» Instructions for the task
Type out the whole listing again exactly, pictures omitted.

» Information provided

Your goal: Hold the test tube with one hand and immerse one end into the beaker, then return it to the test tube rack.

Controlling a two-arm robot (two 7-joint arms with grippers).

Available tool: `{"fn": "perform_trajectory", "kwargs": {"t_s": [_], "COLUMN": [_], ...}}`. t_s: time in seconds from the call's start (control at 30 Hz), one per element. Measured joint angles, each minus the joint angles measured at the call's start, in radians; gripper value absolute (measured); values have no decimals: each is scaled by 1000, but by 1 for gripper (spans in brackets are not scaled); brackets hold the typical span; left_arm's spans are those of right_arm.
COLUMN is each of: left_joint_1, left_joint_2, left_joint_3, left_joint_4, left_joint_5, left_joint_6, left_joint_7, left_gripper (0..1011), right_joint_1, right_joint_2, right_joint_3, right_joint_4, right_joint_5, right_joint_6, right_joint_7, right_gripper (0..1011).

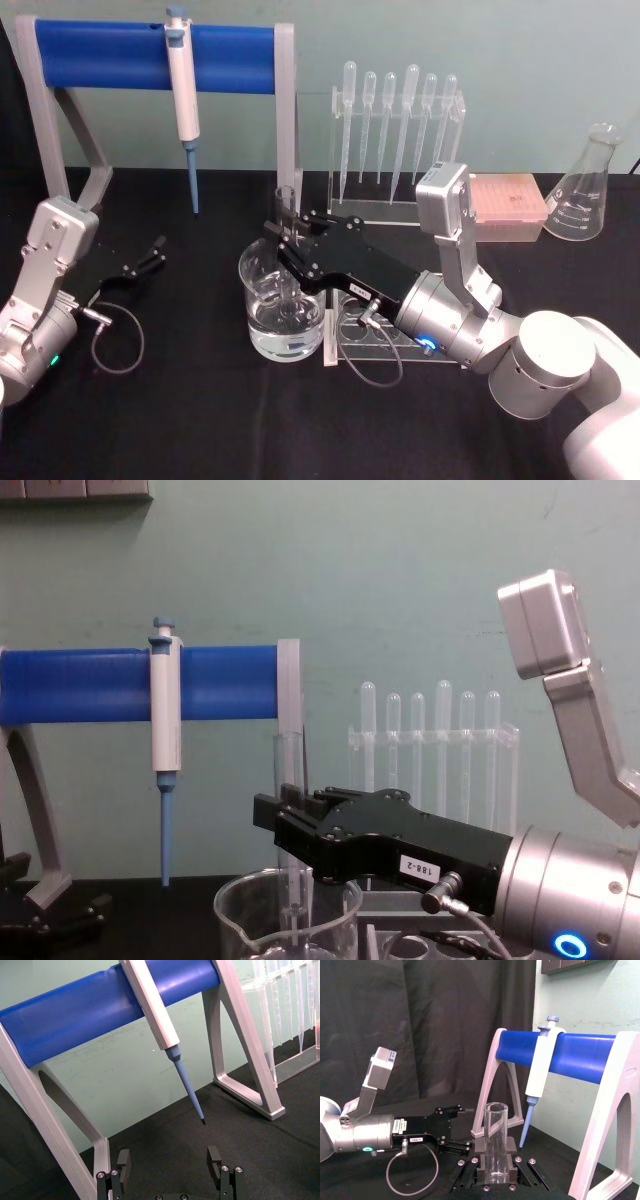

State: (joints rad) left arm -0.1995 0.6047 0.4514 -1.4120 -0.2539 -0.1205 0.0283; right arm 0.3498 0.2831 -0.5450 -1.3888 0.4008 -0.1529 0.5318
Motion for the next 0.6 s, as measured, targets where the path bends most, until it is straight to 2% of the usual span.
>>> {"fn": "perform_trajectory", "kwargs": {"t_s": [0.6], "left_joint_1": [0], "left_joint_2": [0], "left_joint_3": [0], "left_joint_4": [0], "left_joint_5": [0], "left_joint_6": [0], "left_joint_7": [0], "left_gripper": [1000], "right_joint_1": [0], "right_joint_2": [0], "right_joint_3": [0], "right_joint_4": [0], "right_joint_5": [0], "right_joint_6": [0], "right_joint_7": [0], "right_gripper": [226]}}
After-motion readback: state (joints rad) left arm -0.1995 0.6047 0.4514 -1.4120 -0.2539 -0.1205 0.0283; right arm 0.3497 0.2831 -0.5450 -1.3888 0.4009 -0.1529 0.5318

» Answer to this task
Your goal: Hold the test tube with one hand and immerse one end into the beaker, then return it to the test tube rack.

Controlling a two-arm robot (two 7-joint arms with grippers).

Available tool: `{"fn": "perform_trajectory", "kwargs": {"t_s": [_], "COLUMN": [_], ...}}`. t_s: time in seconds from the call's start (control at 30 Hz), one per element. Measured joint angles, each minus the joint angles measured at the call's start, in radians; gripper value absolute (measured); values have no decimals: each is scaled by 1000, but by 1 for gripper (spans in brackets are not scaled); brackets hold the typical span; left_arm's spans are those of right_arm.
COLUMN is each of: left_joint_1, left_joint_2, left_joint_3, left_joint_4, left_joint_5, left_joint_6, left_joint_7, left_gripper (0..1011), right_joint_1, right_joint_2, right_joint_3, right_joint_4, right_joint_5, right_joint_6, right_joint_7, right_gripper (0..1011).


State: (joints rad) left arm -0.1995 0.6047 0.4514 -1.4120 -0.2539 -0.1205 0.0283; right arm 0.3498 0.2831 -0.5450 -1.3888 0.4008 -0.1529 0.5318
Motion for the next 0.6 s, as measured, targets where the path bends most, until it is straight to 2% of the usual span.
>>> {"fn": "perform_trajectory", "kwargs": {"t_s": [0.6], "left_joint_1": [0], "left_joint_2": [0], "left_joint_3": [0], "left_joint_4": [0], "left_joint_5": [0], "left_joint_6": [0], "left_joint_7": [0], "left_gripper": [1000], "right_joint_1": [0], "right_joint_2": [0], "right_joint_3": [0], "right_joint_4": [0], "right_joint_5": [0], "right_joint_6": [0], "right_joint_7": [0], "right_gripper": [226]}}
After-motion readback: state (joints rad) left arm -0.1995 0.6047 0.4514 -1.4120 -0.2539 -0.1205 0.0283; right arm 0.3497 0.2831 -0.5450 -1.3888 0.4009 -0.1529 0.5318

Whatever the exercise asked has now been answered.